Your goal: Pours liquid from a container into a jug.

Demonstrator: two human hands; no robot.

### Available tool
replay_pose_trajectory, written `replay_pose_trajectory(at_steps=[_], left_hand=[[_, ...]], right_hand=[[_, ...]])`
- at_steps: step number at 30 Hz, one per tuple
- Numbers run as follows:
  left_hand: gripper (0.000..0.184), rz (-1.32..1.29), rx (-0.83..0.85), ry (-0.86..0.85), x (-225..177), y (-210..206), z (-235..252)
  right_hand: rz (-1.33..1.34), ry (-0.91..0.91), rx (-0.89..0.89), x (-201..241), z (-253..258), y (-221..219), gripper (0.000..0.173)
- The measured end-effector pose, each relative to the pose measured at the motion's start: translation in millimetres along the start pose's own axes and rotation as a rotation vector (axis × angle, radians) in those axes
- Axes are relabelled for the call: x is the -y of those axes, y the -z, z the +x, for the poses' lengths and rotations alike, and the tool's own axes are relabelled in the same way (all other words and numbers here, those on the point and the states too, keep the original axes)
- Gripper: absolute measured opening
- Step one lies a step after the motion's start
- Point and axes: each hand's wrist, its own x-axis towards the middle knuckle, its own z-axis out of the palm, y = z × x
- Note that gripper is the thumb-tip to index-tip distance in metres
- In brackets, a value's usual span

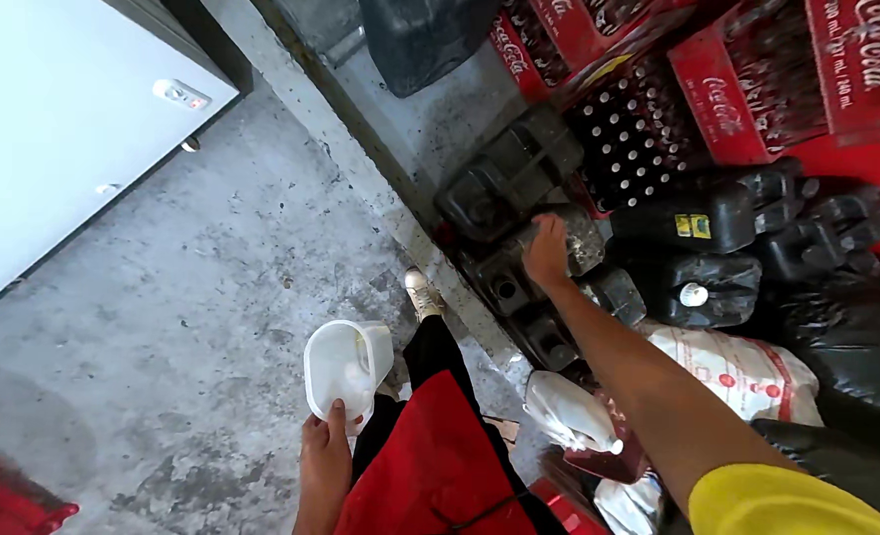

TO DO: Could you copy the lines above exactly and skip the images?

ANSWER BELOW:
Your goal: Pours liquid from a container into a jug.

Demonstrator: two human hands; no robot.

### Available tool
replay_pose_trajectory, written `replay_pose_trajectory(at_steps=[_], left_hand=[[_, ...]], right_hand=[[_, ...]])`
- at_steps: step number at 30 Hz, one per tuple
- Numbers run as follows:
  left_hand: gripper (0.000..0.184), rz (-1.32..1.29), rx (-0.83..0.85), ry (-0.86..0.85), x (-225..177), y (-210..206), z (-235..252)
  right_hand: rz (-1.33..1.34), ry (-0.91..0.91), rx (-0.89..0.89), x (-201..241), z (-253..258), y (-221..219), gripper (0.000..0.173)
- The measured end-effector pose, each relative to the pose measured at the motion's start: translation in millimetres along the start pose's own axes and rotation as a rotation vector (axis × angle, radians) in those axes
- Axes are relabelled for the call: x is the -y of those axes, y the -z, z the +x, for the poses' lengths and rotations alike, and the tool's own axes are relabelled in the same way (all other words and numbers here, those on the point and the states too, keep the original axes)
- Gripper: absolute measured opening
- Step one lies a step after the motion's start
- Point and axes: each hand's wrist, its own x-axis towards the middle knuckle, its own z-axis out of the palm, y = z × x
- Note that gripper is the thumb-tip to index-tip distance in metres
- In brackets, a value's usual span

The exercise was answered in full.